The KLDs listed above were calculated using your implementation of vMF from vmf_batch with the following code:

>>> from NVLL.distribution.vmf_batch import *
>>> vMF(hid_dim=1, lat_dim=50, kappa=5).kld
tensor([0.2372], device='cuda:0')
>>> vMF(hid_dim=1, lat_dim=50, kappa=35).kld
tensor([7.6284], device='cuda:0')
>>> vMF(hid_dim=1, lat_dim=50, kappa=80).kld
tensor([19.5847], device='cuda:0')
>>> vMF(hid_dim=1, lat_dim=50, kappa=28.6).kld
tensor([5.6961], device='cuda:0')

Could you please provide the correct used configurations, or tell me whether I'm doing something wrong?

thequilo avatar Mar 19 '19 21:03 thequilo

Hi,

I have some questions regarding the implementation, and I can't reproduce the perplexities reported in the paper.
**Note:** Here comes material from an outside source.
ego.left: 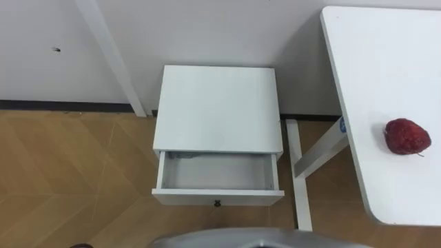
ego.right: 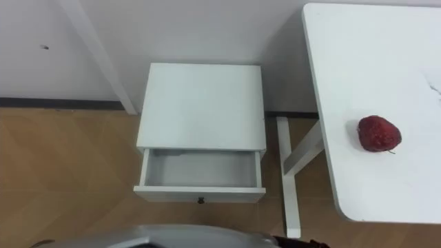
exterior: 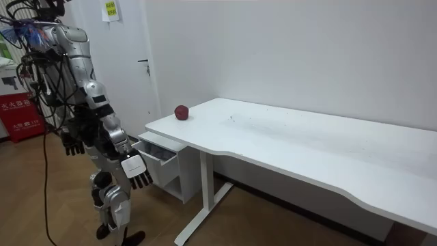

  1. I'd be interested in #5, as well.
  2. I can't reproduce the results mentioned in the paper. Even with the configurations suggested in #3 and #7. My best model on PTB produces a PPL of 110.
  3. Why don't you fix #4 in your code? I don't think the majority of users still uses pytorch0.3.1.
  4. Why are you computing the perplexity like exp(recon_loss + kl)? As far as I understand (wikipedia, here and here), the perplexity is a measure of how well the model output matches the given data. It should treat the model as a black box, like exp(entropy) or exp(cross-entropy). Especially, models with a high value for kappa are impacted negatively, due to the constant kl term. E.g., kappa->infty, which is aequivalent to a (not variational) autoencoder on the hypersphere, always produces a PPL of infinity.
  5. Why do you sample in the latent space multiple times (nsample here, set to 3 be default), and then compute the mean? As far as I understand, the sampling and mean process produces samples that are not part of the vMF anymore, and the resulting samples have a recuded variance compared to the original samples. The reduced variance could as well be achieved by increasing kappa, which would result in an increased PPL with the definition in point 3. The other linked implementation does not do this.

Thanks!

  1. The test or evaluation could be done using eval_nvdm.py and eval_nvrnn.py
  2. When talking about your best model, do you mean a vMF model or Gaussian or pure LSTM? I will take a look on this issue tho.
  3. The update of pytorch is pretty frequent. I might not be able to handle the update timely.
  4. recon_loss + kl is basically the NLL loss. In VAE we are referring to the ELBO, which is the black box you mentioned here.
  5. The computation of expectation is intractable so we use the sampling method to approximate it. Multiple samples do help reduce the variance.

Sorry for late response. I will take a look at the questions mentioned and try to give better response.